So following this latest loss I submitted a prayer request to the prayer team at my church and I basically asked how can I serve God through all of this. I didn't realize that the request would actually be answered.
God has put it on my heart to start a new ministry at my church - a support group for those struggling with infertility. Berilac and I have prayed about it and we are ablaze with excitement and passion (ok, mostly I am ... but he hasn't got a lot of spare time having just started graduate school).
Here are some of the ideas we're building off of:
1. Meets weekly at our church (4 times per month - 3 of those times, ladies only. 1 of those times couples gather)
2. Structure the meeting similar to Celebrate Recovery.
3. Open to all who are:
a. currently struggling with infertility or
b. those who have struggled in the past
c. dealing with primary infertility
d. dealing with secondary infertility
e. those who struggle with getting pregnant
f. those who struggle with staying pregnant
4. Limit (or prohibit?) discussions about current living children.
5. Initiate invitations (via informational flyers) at local fertility clinics and perhaps OB/GYN offices.
But there are some questions that we're trying to answer:
1. What do you do when a member becomes successfully pregnant (besides celebrate of course!)
2. Is childcare provided? (for those who aren't infertile and reading this - know that babies are not allowed at fertility clinics)

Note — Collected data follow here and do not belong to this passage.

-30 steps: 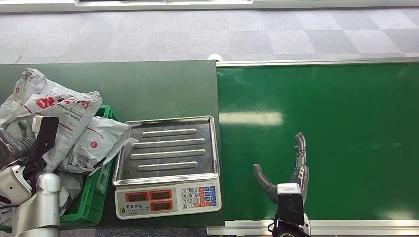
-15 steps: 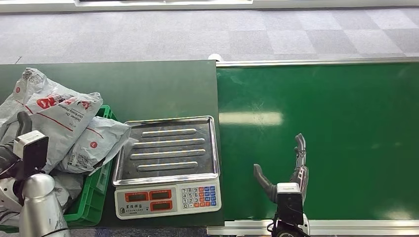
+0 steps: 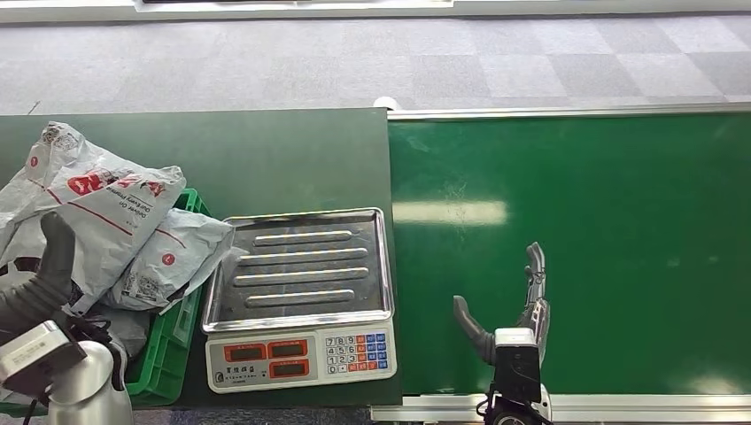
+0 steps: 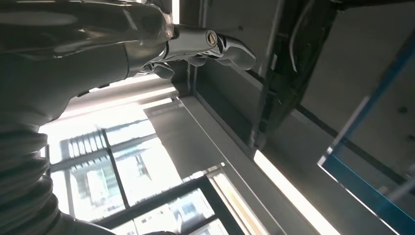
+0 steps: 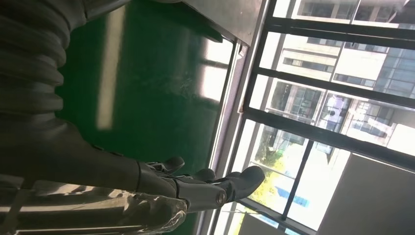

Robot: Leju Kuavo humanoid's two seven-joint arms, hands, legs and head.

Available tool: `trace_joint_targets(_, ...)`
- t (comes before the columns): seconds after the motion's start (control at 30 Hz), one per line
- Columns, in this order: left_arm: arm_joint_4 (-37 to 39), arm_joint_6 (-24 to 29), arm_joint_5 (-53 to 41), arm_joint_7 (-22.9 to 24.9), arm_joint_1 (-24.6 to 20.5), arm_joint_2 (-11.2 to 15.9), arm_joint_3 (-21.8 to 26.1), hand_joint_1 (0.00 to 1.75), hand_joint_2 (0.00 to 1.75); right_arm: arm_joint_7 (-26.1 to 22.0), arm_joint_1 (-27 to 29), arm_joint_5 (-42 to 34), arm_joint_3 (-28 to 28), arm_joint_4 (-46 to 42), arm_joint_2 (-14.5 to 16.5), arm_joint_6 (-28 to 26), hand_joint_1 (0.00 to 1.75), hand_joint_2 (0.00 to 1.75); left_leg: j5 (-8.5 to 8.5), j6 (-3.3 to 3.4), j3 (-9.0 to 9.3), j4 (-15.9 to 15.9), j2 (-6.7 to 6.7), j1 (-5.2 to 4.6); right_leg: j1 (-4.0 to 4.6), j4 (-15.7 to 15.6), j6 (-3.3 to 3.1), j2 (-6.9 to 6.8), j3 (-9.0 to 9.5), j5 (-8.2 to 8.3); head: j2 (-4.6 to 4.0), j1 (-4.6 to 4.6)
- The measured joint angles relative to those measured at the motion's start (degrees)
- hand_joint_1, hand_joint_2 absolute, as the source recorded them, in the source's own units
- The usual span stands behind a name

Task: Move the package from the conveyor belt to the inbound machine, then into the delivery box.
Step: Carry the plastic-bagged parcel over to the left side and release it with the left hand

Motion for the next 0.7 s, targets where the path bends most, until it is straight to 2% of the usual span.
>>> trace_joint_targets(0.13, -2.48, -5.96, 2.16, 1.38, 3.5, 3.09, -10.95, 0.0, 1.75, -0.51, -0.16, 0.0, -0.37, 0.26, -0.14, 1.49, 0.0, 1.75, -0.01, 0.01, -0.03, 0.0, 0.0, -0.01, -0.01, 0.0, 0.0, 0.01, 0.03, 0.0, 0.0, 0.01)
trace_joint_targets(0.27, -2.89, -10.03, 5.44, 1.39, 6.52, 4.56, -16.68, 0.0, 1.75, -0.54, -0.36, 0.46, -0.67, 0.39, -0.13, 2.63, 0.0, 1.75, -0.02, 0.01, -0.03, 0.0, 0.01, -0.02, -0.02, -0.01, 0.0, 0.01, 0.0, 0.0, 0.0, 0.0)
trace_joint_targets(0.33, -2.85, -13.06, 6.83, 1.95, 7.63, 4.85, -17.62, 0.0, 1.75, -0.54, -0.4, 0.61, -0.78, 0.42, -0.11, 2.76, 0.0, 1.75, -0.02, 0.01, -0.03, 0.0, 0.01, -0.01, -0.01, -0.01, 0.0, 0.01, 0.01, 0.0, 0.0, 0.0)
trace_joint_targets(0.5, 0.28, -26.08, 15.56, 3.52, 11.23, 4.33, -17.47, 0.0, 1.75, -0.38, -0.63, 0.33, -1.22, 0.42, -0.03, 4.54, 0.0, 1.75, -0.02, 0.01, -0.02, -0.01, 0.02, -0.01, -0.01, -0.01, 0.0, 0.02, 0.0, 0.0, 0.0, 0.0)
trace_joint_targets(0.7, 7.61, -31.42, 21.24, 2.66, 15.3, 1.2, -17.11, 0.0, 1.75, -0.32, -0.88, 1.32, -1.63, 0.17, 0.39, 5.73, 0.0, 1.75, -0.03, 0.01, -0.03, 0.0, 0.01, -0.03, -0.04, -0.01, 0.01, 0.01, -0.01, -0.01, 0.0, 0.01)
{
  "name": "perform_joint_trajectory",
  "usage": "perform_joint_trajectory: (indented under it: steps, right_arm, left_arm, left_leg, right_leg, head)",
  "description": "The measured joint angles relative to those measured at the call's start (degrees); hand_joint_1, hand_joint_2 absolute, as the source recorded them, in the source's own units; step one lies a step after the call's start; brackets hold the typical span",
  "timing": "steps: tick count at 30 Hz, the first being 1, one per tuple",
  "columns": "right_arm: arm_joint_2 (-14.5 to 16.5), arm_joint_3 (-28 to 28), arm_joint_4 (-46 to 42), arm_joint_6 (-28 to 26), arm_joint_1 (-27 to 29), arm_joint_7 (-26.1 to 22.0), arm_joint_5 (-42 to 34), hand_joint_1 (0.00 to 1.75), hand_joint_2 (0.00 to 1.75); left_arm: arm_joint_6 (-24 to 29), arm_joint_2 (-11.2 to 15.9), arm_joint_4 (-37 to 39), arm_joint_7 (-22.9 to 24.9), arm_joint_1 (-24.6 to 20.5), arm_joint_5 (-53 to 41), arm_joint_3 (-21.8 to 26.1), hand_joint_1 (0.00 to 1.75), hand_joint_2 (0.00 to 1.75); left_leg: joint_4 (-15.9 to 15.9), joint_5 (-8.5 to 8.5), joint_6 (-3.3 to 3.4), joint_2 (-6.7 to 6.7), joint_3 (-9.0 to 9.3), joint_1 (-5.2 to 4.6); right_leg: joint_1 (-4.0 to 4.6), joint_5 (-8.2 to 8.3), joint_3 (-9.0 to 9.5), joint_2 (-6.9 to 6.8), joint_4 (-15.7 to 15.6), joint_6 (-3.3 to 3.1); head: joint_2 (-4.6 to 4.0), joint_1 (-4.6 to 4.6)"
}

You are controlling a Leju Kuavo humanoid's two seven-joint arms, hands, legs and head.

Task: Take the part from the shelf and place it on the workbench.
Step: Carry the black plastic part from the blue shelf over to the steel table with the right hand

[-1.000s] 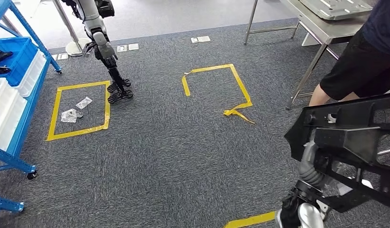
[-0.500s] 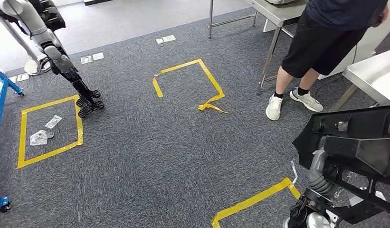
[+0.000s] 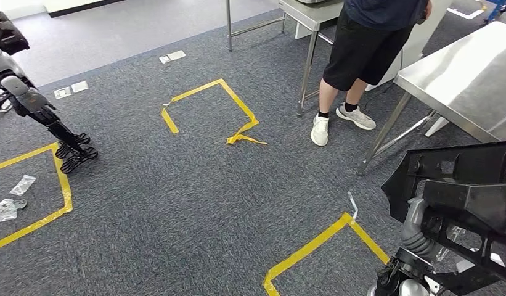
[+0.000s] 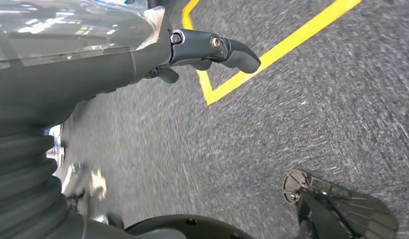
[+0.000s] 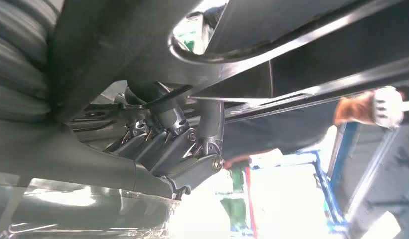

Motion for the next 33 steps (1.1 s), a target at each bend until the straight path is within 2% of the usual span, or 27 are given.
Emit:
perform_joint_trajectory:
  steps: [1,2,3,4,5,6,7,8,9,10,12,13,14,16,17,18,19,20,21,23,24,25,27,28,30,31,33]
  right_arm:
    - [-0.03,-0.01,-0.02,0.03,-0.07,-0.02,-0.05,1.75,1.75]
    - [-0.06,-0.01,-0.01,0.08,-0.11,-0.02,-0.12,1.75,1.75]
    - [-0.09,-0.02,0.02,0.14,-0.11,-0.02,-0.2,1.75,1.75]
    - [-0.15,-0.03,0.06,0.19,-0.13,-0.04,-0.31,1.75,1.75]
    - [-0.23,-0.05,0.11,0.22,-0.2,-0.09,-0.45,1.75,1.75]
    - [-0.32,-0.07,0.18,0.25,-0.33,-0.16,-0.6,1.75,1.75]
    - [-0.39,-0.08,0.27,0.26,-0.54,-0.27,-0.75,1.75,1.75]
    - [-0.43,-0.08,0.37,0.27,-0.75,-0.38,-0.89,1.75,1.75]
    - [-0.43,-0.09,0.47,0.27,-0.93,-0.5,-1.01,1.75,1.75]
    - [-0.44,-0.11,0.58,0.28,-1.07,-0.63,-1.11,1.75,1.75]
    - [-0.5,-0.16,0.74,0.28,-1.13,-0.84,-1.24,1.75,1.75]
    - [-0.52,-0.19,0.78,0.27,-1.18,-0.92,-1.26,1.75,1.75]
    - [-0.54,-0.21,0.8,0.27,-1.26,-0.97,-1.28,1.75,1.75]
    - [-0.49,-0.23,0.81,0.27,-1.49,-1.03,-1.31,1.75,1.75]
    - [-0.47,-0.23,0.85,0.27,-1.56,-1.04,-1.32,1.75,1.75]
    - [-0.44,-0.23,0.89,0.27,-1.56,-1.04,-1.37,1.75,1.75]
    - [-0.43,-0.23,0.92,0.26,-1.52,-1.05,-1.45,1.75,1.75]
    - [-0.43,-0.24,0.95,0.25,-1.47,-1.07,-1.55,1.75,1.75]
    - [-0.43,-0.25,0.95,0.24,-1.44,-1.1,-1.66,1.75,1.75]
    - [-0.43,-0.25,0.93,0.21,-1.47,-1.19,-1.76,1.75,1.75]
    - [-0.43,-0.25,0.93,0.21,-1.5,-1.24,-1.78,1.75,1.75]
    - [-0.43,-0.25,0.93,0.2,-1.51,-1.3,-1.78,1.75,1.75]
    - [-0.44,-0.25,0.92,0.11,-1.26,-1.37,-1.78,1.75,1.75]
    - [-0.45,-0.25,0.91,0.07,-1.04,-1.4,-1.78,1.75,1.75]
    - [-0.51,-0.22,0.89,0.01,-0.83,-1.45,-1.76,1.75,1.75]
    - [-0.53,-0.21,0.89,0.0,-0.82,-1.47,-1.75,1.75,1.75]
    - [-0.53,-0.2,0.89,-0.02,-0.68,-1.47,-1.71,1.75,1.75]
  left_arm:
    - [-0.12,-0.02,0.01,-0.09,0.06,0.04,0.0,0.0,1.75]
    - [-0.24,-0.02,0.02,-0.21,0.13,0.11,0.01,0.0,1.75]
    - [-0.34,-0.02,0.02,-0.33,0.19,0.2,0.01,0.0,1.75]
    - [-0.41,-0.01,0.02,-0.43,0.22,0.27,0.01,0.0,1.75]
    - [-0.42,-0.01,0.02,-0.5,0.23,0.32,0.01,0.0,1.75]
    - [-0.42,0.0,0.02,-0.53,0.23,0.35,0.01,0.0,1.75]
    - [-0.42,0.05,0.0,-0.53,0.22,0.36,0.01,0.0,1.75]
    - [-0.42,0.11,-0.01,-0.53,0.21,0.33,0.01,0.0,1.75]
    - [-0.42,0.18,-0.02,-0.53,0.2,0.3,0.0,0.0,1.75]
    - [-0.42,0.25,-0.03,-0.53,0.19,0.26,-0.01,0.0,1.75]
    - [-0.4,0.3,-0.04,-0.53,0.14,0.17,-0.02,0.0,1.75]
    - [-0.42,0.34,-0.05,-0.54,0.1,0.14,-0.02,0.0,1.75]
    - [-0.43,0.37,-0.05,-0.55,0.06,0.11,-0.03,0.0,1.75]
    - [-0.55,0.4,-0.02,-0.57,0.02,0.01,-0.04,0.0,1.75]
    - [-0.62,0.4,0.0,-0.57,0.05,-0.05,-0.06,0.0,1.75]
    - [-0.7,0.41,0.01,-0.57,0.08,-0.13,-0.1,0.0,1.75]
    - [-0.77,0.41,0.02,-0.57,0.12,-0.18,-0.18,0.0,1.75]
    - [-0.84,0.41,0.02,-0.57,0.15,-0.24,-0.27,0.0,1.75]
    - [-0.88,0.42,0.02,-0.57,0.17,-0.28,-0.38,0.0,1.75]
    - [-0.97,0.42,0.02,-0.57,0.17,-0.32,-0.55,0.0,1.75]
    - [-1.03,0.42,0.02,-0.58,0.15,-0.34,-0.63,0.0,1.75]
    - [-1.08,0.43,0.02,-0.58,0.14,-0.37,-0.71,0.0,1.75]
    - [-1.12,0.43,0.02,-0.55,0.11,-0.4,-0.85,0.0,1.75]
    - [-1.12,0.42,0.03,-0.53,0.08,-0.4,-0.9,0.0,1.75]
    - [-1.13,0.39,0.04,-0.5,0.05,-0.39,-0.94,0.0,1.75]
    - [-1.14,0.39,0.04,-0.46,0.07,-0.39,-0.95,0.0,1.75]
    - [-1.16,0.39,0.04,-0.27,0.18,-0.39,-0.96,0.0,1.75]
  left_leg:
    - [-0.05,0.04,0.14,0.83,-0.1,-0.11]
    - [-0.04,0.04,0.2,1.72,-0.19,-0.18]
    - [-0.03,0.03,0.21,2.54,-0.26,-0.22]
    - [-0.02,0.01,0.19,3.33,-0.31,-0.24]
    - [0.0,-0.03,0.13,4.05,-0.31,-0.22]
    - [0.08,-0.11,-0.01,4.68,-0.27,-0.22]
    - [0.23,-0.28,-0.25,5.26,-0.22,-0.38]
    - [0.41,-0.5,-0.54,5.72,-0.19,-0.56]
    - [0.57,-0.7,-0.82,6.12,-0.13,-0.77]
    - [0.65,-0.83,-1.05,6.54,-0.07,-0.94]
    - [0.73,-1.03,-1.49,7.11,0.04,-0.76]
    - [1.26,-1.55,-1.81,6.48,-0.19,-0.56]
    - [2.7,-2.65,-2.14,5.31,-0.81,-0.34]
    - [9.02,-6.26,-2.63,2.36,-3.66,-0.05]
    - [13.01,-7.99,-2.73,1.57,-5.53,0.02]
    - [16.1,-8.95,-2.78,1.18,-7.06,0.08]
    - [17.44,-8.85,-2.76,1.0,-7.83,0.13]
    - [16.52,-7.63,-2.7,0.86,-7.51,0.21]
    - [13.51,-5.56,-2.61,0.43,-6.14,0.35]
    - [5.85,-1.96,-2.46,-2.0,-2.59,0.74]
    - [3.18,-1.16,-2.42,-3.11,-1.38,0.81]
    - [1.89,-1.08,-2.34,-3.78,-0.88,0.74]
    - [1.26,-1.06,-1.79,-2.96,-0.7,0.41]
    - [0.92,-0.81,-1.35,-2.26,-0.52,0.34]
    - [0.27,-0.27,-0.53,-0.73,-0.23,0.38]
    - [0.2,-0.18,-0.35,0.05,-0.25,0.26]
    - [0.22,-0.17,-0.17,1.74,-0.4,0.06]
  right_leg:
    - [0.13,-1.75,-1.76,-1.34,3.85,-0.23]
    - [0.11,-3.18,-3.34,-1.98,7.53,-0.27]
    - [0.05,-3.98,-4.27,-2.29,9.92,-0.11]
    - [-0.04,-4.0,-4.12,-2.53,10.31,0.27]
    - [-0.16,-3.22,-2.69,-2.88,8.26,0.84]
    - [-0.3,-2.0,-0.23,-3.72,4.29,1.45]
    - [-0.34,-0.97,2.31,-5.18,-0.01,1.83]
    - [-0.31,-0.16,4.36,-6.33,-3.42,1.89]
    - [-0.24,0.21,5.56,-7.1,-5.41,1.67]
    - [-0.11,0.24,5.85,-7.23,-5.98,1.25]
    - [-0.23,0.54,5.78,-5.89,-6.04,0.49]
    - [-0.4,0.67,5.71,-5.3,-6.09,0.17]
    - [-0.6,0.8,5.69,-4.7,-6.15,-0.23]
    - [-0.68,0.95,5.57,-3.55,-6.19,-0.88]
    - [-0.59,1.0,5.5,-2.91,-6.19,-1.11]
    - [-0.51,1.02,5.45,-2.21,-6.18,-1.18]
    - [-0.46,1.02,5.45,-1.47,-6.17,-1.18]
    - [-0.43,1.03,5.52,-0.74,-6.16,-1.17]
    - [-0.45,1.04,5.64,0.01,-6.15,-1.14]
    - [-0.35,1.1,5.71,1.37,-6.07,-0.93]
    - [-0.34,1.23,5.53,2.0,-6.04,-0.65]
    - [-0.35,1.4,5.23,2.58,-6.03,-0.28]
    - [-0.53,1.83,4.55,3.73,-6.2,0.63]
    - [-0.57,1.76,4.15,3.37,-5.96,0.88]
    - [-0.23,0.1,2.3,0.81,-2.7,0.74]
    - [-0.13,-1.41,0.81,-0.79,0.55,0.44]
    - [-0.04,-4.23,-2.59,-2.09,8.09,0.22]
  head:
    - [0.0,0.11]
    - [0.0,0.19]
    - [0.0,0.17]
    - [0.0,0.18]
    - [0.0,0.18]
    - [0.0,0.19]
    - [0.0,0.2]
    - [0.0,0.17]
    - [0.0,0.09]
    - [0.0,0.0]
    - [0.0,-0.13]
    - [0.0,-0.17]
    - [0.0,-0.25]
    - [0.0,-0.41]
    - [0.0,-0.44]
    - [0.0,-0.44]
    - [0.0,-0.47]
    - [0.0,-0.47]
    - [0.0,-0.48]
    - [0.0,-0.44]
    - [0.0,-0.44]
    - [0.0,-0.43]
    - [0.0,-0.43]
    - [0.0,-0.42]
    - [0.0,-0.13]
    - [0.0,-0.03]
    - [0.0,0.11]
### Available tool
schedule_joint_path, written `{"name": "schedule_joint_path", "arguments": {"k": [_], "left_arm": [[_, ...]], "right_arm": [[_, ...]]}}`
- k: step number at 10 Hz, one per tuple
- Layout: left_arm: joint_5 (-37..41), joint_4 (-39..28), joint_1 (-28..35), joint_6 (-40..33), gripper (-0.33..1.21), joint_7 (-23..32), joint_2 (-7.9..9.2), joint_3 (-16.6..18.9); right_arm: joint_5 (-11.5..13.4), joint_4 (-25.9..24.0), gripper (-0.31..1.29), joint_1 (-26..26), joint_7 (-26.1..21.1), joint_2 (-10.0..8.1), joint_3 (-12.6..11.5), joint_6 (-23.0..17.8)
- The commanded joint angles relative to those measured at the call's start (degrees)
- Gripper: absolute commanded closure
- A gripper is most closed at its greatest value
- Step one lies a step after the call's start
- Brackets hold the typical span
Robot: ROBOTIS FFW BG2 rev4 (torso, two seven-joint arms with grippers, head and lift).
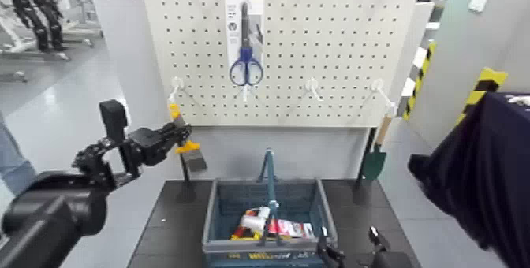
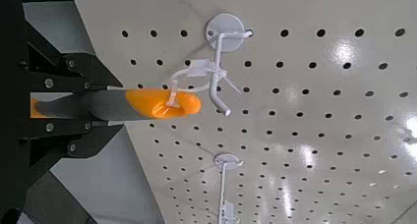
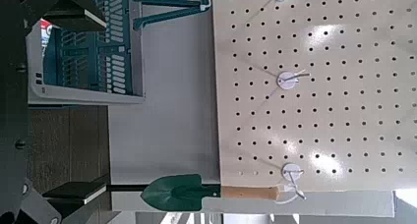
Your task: Put the yellow paint brush into the crate.
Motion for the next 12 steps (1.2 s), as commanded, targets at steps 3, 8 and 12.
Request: {"name": "schedule_joint_path", "arguments": {"k": [3,8,12], "left_arm": [[-0.42,-13.37,6.73,4.36,1.20,1.22,-0.30,3.28],[-2.01,-28.84,12.26,12.71,1.20,4.82,-0.21,6.36],[4.85,-34.55,14.99,15.87,1.20,6.67,-1.36,6.53]], "right_arm": [[0.00,0.00,0.15,0.00,0.00,-0.09,0.09,0.38],[0.00,0.00,0.15,0.00,0.00,-0.09,0.18,0.74],[0.00,0.00,0.15,0.00,0.00,-0.09,0.09,0.65]]}}
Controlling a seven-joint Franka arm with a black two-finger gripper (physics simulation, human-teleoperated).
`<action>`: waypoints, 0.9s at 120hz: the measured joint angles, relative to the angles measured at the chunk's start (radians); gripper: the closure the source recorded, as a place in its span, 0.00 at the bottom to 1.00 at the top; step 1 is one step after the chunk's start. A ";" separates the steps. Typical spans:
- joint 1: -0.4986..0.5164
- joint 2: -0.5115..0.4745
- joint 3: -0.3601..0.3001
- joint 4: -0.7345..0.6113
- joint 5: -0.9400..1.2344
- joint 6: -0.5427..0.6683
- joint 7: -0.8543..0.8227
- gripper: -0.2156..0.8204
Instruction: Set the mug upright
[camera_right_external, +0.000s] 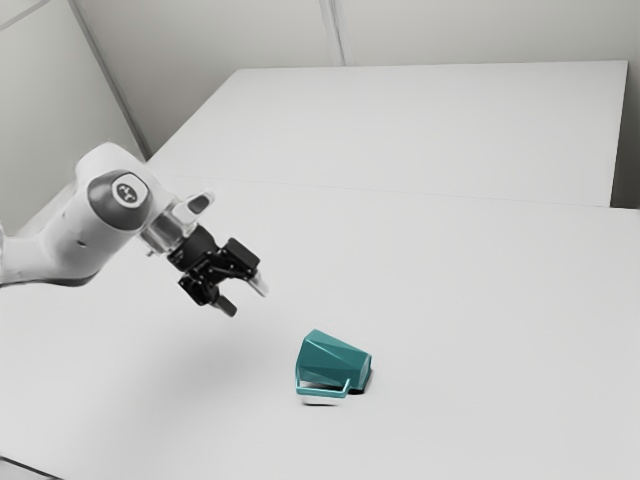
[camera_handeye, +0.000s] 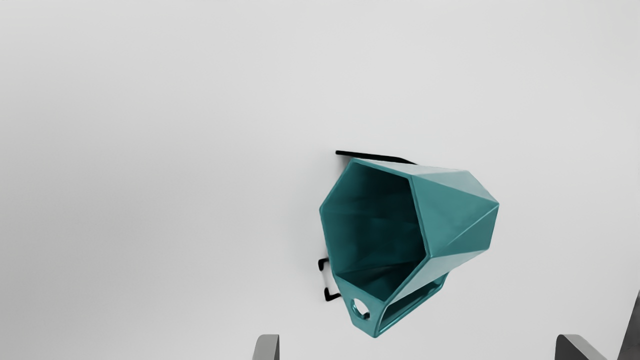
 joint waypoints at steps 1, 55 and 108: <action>0.000 0.001 0.000 -0.003 -0.006 0.004 0.004 0.21; -0.001 0.066 -0.025 -0.086 -0.197 0.100 0.174 0.21; -0.002 0.098 -0.152 -0.138 -0.420 0.145 0.288 0.21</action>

3. Is it permissible to discuss the clinical aspects of our struggles? Do we encourage people to share infertility ideas/suggestions ("have you tried this test?" ... "my doctor does this protocol for someone with your issues", etc.)
We are just starting to develop this whole thing. I will definitely share more later as the details unfold ... but I wanted to ask anyone out there who is struggling with infertility or loss to leave a comment sharing about something specific that they benefitted from in a support group that they participated in or an idea that they would appreciate if they were in a support group. I'd love to hear people's opinions/suggestions on the ideas we've already started forming and questions we're already asking.
Honestly, it scares me that I'm prayerfully responding to this call. To me it SCREAMS that God has plans, that if I start something like this, I will need to be infertile for years to come (just so I could facilitate such a ministry) ... like any good infertile, "I hope to be successfully pregnant in a few short months" (*said with gritted teeth and much forced enthusiasm and optimism*) ... "I" do not plan to be struggling with an empty womb for many months, and certainly not for many years. But who knows what God has planned for me. It does make me wonder - if God is putting this on my heart - then surely I can't start it only to step down a few months later. Yikes
... But I move forward as I can't deny this tugging on my heart.